Not all that long ago fast food was hip. No question having a Burger is still popular to kill your hunger quickly but it seems like something is changing. Even the fast food brand number one is now offering cozy corners with sofas and comfortable chairs in its plastic temples that used to be the home of the Burger. Are we ready to ease up?

If it was up to Paul Salopek we better should be. The American journalist, writer and two-time Pulitzer Prize winner is highly critical of the “tsunami of information”. “The sheer volume of news being generated from professional journalists, citizen journalists, from tweets and blogs or what have you, is nearly self-defeating. It's almost unprocessable”, so Salopek. His answer to the information overload is a project called Out of Eden.

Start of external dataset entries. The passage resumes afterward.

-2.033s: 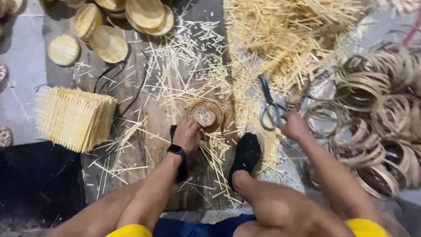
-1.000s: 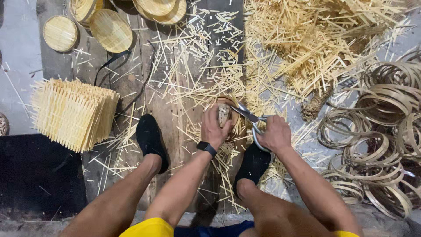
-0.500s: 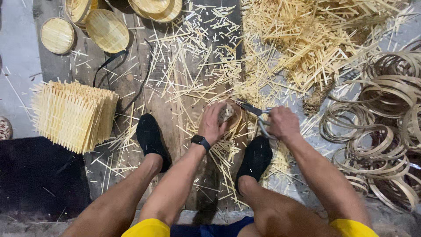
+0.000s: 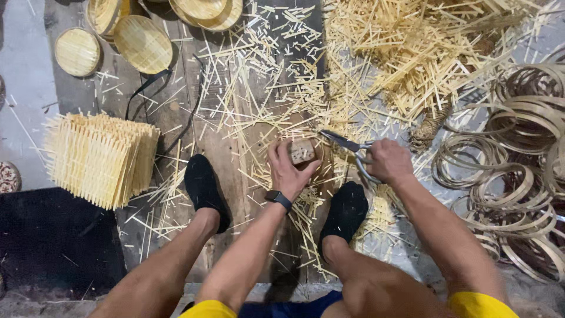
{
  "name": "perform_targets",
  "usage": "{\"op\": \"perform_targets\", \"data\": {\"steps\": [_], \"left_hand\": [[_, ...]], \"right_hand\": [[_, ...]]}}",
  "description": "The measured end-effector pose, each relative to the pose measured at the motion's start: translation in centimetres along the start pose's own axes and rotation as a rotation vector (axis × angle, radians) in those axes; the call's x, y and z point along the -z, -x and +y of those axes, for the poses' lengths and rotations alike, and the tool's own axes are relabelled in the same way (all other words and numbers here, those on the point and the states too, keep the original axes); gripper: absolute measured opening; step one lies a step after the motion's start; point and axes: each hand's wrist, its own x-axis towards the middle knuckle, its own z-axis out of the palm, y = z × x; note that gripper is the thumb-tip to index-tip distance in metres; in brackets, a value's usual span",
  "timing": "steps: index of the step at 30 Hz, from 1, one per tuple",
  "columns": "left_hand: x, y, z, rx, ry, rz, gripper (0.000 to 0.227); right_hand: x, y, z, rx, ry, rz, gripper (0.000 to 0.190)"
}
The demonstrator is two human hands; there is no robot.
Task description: The person attaches thin wooden slats to a circular base and trims the excess length using shears to construct small bamboo baskets.
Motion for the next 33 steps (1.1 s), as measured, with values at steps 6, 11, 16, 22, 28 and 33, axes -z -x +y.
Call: {"op": "perform_targets", "data": {"steps": [6,11,16,22,28,33], "left_hand": [[-1.8,-0.3,-0.7,-0.156,-0.126,-0.014,0.069],[-0.4,-0.6,-0.6,-0.270,-0.096,-0.030,0.070],[-1.0,0.2,0.4,-0.080,-0.006,-0.027,0.076],[-1.2,0.4,-0.7,-0.165,-0.030,0.044,0.067],[-1.4,0.7,-1.6,-0.195,-0.038,-0.023,0.069],[0.0,0.1,-1.6,-0.308,-0.012,0.010,0.072]], "right_hand": [[0.3,0.7,-0.8,0.158,0.091,0.345,0.064],[-2.4,-0.9,-0.5,0.065,-0.005,0.163,0.046],[-2.3,-0.4,0.2,0.145,-0.049,0.399,0.050],[0.7,2.1,0.0,0.167,0.069,0.441,0.069],[-0.9,2.0,-2.5,0.051,0.024,0.345,0.056],[-2.7,-0.2,-1.5,0.121,-0.047,0.376,0.039]]}}
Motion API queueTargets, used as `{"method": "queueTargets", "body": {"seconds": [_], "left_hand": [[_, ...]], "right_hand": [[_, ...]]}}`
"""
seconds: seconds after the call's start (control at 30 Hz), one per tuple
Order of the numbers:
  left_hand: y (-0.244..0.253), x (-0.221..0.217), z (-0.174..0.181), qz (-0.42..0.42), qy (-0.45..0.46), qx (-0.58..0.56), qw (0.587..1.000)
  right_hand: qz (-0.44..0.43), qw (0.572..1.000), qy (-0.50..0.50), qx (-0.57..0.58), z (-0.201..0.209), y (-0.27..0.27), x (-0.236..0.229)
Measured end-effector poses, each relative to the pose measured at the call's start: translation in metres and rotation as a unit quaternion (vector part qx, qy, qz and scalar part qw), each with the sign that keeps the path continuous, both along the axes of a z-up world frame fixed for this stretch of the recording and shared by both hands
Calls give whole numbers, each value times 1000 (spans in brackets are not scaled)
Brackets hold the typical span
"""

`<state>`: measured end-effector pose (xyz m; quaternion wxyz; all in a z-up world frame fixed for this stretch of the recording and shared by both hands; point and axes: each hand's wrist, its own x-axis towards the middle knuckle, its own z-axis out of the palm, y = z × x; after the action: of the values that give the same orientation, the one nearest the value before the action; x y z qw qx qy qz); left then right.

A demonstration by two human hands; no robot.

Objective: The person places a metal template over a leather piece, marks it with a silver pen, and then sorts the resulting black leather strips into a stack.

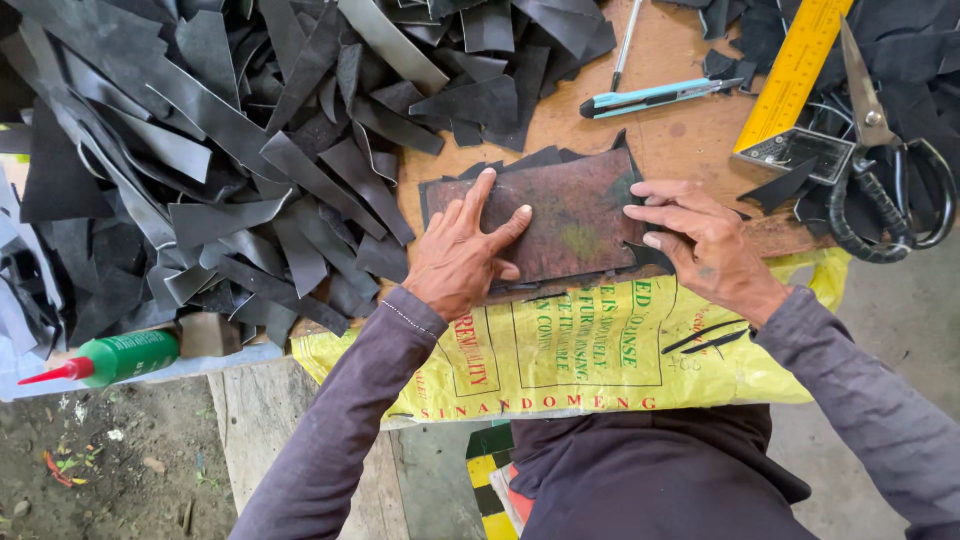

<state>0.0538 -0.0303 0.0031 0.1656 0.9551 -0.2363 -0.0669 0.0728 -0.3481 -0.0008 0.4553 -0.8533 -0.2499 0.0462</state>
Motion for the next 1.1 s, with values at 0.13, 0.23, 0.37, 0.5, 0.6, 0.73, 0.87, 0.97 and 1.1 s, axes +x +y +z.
{"method": "queueTargets", "body": {"seconds": [0.13, 0.23, 0.37, 0.5, 0.6, 0.73, 0.87, 0.97, 1.1], "left_hand": [[2, 1, 0, -3, 20, -5, 1000], [4, -2, -1, -5, 11, -4, 1000], [5, -1, 0, -2, 10, -7, 1000], [5, -1, 2, 3, 11, -16, 1000], [6, -2, 3, 2, 10, -21, 1000], [6, -1, 4, 4, 17, -16, 1000], [5, -1, 6, 4, 19, -7, 1000], [3, -2, 7, 5, 15, 14, 1000], [1, -3, 8, 0, 13, 34, 999]], "right_hand": [[-6, 1000, -18, -20, -2, 0, -2], [-12, 1000, -5, -10, -5, -1, -4], [-18, 1000, 6, -4, -6, -1, -3], [-13, 1000, -11, -9, -6, -1, -2], [-12, 1000, -10, -12, -6, -2, -2], [-4, 999, -24, -24, -8, -2, -2], [-7, 1000, -9, -14, -6, -2, 1], [13, 999, -32, -37, -2, 2, 3], [37, 986, -64, -148, -2, 21, 7]]}}
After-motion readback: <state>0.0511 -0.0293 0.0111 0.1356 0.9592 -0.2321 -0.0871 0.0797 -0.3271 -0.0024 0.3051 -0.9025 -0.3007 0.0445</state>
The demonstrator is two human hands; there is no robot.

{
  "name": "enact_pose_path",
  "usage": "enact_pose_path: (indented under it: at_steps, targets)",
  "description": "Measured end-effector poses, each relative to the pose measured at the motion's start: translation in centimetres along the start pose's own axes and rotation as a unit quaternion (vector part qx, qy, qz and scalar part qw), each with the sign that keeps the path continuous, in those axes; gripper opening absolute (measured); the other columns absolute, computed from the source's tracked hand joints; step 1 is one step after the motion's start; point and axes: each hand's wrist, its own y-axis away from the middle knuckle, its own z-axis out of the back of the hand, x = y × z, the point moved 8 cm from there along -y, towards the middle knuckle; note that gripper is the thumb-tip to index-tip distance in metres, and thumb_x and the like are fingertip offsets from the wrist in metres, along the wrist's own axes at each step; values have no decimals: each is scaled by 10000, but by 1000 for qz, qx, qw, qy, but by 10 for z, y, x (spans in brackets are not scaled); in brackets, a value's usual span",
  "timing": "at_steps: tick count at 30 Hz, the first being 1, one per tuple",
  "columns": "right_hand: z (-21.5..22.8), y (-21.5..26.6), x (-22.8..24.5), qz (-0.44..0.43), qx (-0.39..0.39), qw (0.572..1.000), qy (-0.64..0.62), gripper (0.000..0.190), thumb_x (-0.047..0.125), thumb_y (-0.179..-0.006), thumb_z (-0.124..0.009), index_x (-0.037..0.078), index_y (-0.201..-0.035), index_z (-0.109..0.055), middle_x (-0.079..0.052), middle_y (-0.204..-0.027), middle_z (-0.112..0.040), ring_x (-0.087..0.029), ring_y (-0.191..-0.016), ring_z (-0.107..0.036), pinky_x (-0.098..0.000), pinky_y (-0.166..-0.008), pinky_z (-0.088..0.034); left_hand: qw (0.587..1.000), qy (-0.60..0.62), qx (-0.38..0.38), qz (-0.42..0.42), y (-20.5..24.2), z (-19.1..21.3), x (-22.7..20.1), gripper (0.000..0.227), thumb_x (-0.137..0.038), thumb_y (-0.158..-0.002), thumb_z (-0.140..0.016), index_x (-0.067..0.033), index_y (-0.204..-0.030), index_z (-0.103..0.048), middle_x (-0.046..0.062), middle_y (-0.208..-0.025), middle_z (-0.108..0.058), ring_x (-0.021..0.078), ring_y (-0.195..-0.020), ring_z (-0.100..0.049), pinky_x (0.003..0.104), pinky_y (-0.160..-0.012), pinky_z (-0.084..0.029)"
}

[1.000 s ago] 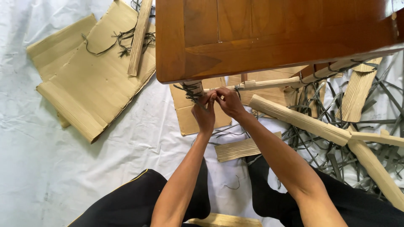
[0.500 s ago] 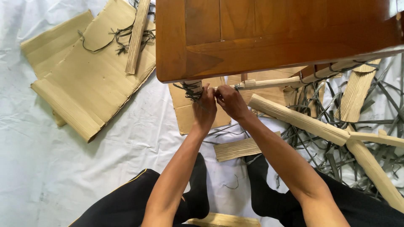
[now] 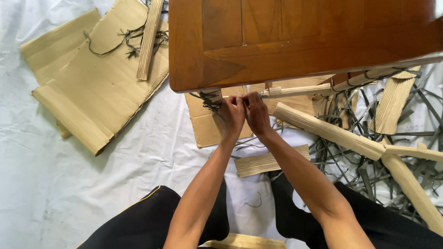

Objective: The person unwraps plastic ties and cardboard from the legs of a wooden chair.

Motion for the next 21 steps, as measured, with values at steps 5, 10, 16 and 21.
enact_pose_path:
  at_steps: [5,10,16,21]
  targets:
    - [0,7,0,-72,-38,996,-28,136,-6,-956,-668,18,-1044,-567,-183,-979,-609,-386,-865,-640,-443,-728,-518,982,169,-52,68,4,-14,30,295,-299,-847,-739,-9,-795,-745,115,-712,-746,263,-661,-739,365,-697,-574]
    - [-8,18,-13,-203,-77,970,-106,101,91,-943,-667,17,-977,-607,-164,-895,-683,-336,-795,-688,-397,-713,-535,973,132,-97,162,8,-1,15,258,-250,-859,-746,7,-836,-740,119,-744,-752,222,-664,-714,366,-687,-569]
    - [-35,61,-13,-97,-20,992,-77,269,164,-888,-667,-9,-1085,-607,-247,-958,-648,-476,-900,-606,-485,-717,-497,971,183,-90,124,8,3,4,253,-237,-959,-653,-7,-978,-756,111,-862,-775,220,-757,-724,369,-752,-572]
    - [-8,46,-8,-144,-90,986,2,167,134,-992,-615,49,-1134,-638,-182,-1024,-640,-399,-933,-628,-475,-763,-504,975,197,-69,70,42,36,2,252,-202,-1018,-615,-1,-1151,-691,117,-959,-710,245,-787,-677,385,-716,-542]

Carrying only what he can fit into a backpack, Paul Salopek wants to do what our ancestors did some 50,000 years ago: Follow the migration pathways and walk out of Africa to explore the world on foot. Yes, walk - a walk around the world. Salopek started on 10th January 2013 in the Rift Valley of East Africa and plans to reach remote Patagonia, “the last continental margin of the globe to be colonized by our species about 12,000 years ago”, within seven years.

One of the legacies of the Out of Eden walk will be the narrative transect. Every 100 miles Salopek wants to take a narrative core sample of the surroundings. “The narrative transects will accrete over time to build a storytelling ‘line’ across the globe in the footprints of our ancestors - an ‘everyman's’ mosaic of what it is like to be alive today in the world, at the turn of the millennium.” “We don't need more information. We need more meaning”, says Paul Salopek. How true. If you want to follow how he translates his ideas into action follow the Out of Eden walk on slowmovement

“Stop and listen. It takes slowing down to see how the great global stories of our day, whether they be climate change, conflict, poverty, or mass migration, are interconnected.”